Des dizaines de milliers de manifestants pro-régime se sont rassemblés hier mercredi dans plusieurs villes d’Iran pour condamner les «troubles» qui ont agité le pays ces derniers jours, selon des images diffusées en direct par la télévision d’Etat.

Munis de pancartes dénonçant les «fauteurs de troubles», les manifestants ont scandé des slogans en faveur du guide suprême, l’ayatollah Ali Khamenei, mais aussi «mort à l’Amérique», «mort à Israël» et «mort aux Monafegh», terme qui désigne les moudjahidines du peuple dans la bouche des autorités.

 

Ces manifestations sont intervenues après une nuit calme dans la capitale Téhéran, qui avait connu de petites manifestations les trois nuits précédentes, ont rapporté les médias et des responsables. «Aucune information n’a été publiée sur des affrontements ou des arrestations à Téhéran», a affirmé tard mardi l’agence Ilna, proche des réformateurs.

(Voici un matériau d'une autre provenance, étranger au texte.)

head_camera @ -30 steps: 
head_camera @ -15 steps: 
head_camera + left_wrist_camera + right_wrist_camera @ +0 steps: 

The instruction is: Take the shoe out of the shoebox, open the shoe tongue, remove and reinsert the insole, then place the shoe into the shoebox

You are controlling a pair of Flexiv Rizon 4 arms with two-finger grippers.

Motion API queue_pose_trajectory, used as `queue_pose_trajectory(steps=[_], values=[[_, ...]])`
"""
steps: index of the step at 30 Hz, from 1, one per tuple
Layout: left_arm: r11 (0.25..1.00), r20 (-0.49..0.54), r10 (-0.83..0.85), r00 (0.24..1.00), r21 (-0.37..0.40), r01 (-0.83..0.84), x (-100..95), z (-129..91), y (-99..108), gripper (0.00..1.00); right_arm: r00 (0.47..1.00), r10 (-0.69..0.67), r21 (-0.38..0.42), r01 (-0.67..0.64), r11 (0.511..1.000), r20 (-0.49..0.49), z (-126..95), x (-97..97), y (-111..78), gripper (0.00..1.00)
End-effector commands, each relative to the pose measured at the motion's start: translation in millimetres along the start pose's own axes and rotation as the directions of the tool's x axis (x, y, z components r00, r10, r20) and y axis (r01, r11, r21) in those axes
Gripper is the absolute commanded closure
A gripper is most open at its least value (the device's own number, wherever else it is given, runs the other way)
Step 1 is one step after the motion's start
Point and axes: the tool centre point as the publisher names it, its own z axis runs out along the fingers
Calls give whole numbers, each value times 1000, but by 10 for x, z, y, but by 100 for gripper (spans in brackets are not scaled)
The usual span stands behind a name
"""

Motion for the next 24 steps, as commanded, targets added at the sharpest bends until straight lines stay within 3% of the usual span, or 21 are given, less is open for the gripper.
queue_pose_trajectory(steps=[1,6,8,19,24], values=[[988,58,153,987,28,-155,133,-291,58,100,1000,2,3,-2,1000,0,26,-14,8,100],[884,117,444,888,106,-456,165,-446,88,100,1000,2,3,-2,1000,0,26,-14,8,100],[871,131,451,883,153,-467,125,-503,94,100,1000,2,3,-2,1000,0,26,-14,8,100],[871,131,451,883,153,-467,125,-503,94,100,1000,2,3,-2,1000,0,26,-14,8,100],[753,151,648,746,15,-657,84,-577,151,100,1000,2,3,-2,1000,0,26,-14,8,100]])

Ces derniers jours, l’Iran a été le théâtre de manifestations contre les difficultés économiques et le pouvoir. Au total, 21 personnes ont été tuées dans des violences depuis le début de ces protestations le 28 décembre à Machhad dans le nord-est du pays. Selon les agences de presse, le déploiement policier était aussi moins visible que les jours précédents. Toutefois, dans la province d’Ispahan, deux individus ont tiré avec un fusil contre un poste de police devant la préfecture et une banque dans la ville de Lenjan sans faire de victime avant de prendre la fuite, a rapporté le site de la télévision d’Etat.

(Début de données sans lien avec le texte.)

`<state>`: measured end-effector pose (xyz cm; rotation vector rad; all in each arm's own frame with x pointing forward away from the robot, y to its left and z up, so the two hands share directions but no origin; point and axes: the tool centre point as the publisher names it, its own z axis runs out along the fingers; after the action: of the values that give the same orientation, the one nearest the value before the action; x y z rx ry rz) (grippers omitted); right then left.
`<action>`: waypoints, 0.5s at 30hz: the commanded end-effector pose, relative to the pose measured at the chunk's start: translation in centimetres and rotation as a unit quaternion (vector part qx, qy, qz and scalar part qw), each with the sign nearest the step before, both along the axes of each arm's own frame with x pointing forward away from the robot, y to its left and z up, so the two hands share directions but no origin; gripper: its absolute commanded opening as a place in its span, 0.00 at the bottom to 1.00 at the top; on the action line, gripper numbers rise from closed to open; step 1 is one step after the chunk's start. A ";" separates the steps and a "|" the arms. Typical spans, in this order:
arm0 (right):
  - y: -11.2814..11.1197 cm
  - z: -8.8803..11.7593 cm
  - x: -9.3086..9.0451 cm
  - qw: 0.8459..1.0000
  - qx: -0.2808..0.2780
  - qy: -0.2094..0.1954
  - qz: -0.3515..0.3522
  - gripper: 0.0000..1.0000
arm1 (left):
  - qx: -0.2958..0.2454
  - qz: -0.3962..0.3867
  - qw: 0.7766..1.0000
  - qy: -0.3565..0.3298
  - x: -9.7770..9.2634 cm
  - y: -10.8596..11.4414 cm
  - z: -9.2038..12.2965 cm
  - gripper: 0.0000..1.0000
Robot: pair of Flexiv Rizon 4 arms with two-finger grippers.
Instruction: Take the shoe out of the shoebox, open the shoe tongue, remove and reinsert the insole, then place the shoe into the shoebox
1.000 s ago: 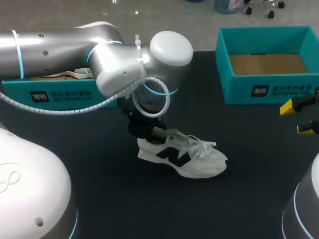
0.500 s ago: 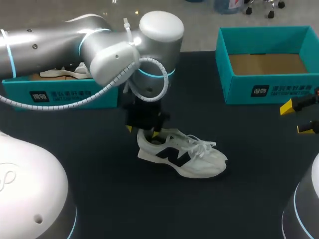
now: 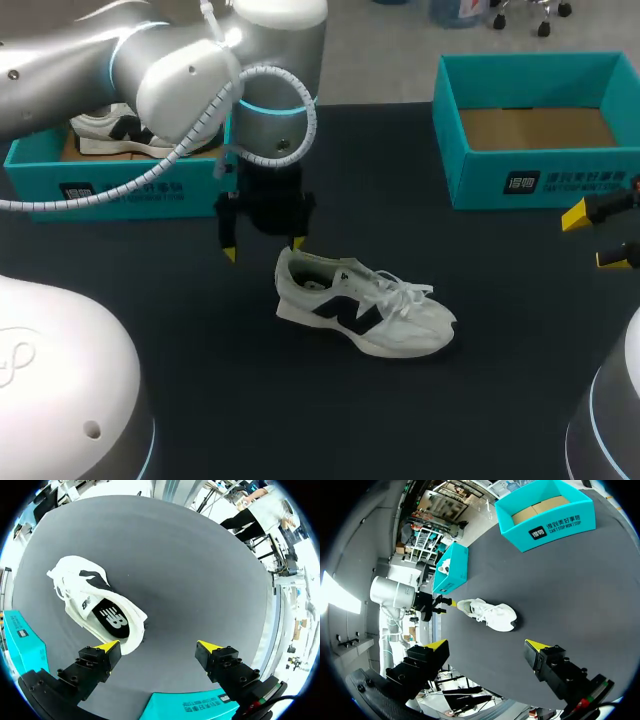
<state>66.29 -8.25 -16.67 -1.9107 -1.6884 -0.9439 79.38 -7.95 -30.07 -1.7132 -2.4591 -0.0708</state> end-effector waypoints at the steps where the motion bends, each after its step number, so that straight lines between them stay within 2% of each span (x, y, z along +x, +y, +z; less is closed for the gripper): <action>1: 0.0 0.1 -1.0 1.000 -0.002 -0.015 -0.017 1.00 | -0.027 0.204 0.977 0.051 0.3 2.2 -0.1 1.00; 2: 0.0 0.1 -1.0 1.000 -0.002 -0.015 -0.017 1.00 | -0.026 0.204 0.977 0.052 0.0 2.6 0.0 1.00; 5: 0.0 0.1 -1.0 1.000 -0.002 -0.015 -0.017 1.00 | 0.025 0.167 0.985 0.030 -0.9 2.8 0.3 1.00; 15: 0.0 0.1 -1.0 1.000 -0.002 -0.015 -0.017 1.00 | 0.025 0.167 0.985 0.030 -0.9 2.8 0.3 1.00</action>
<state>66.29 -8.25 -16.67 -1.9106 -1.6884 -0.9439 78.25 -4.89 -29.70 -1.2460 -2.6424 -0.0367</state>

Lundi soir, plusieurs villes de la province d’Ispahan ont connu des violences qui ont fait neuf morts. Les autorités ont annoncé d’autres arrestations parmi les «meneurs» des troubles dans diverses villes du pays, notamment à Karaj (ouest de Téhéran), Islamabad Gharb ou Kermanshah. Selon les chiffres publiés par les autorités, 450 personnes ont été arrêtées à Téhéran depuis samedi soir et des centaines d’autres en province.

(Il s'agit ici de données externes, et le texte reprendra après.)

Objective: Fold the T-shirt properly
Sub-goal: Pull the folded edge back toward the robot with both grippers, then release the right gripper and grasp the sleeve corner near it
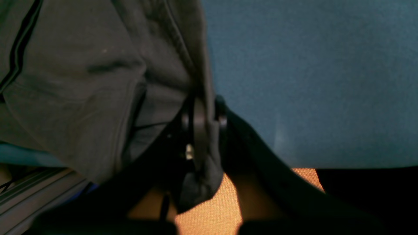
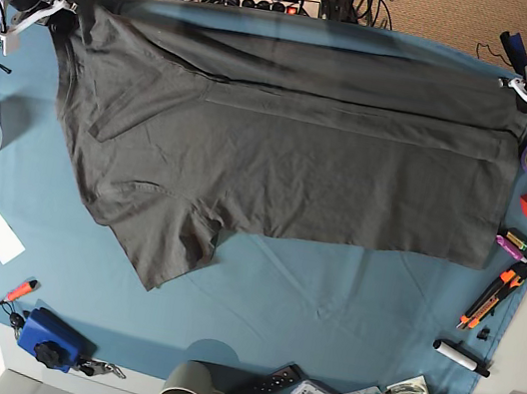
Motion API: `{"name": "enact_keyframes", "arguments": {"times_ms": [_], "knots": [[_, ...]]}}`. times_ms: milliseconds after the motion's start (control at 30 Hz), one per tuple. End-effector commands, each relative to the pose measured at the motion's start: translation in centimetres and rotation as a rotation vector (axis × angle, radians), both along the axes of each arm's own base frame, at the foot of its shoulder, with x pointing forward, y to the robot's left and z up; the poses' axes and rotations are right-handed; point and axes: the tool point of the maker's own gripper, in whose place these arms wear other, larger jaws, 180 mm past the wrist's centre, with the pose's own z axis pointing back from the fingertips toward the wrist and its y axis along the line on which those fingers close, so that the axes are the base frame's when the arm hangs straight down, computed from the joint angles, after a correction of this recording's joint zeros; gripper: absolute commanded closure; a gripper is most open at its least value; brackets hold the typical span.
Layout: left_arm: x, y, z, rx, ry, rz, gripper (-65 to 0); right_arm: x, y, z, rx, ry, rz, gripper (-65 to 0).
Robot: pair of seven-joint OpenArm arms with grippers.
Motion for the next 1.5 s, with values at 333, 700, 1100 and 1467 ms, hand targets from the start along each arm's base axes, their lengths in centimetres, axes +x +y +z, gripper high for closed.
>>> {"name": "enact_keyframes", "arguments": {"times_ms": [333, 700, 1100, 1467], "knots": [[0.6, 0.2, 1.0, 0.006, -0.035, -0.036, -24.5, -2.1, -1.3, -0.4, -0.057, 0.122, 0.01, -15.8], [2.6, 0.3, 5.3, 0.172, -0.128, -0.114, -24.9, 0.2, -2.9, 3.1, -0.031, 0.014, -0.004, -15.8], [3.9, 0.1, 7.4, 0.224, -0.22, -0.131, -25.0, 0.6, -4.5, 6.0, -0.079, -0.097, -0.005, -23.2], [4.1, 0.1, 7.5, 0.225, -0.234, -0.131, -24.9, 3.4, -4.1, 8.6, -0.043, -0.241, 0.023, -28.0]]}}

Le président Hassan Rohani avait qualifié de «petite minorité» les fauteurs de troubles en ajoutant que le peuple allait leur répondre. Il avait ajouté que le pouvoir allait, si nécessaire, mobiliser des millions de personnes pour faire cesser les violences. Hier, au cours d’un entretien téléphonique avec son homologue turc Recep Tayyip Erdogan, il a déclaré espérer que les manifestations qui agitent son pays prendront fin «dans quelques jours». Au cours de cette conversation téléphonique, le chef de l’Etat turc a affirmé que «la paix et la stabilité» doivent être préservées dans la société iranienne et a affirmé partager l’avis de son homologue iranien selon lequel le droit de manifester ne doit pas conduire à des «violations de la loi», affirment des sources présidentielles turques dans le communiqué. «Le président Rohani a remercié le président Erdogan pour sa sensibilité et exprimé son espoir que les manifestations prennent fin dans quelques jours», ajoute le communiqué. Les relations entre la Turquie et l’Iran sont historiquement ambivalentes, mais se sont nettement réchauffées ces derniers mois tandis qu’Ankara et Téhéran coopèrent avec Moscou sur le dossier syrien.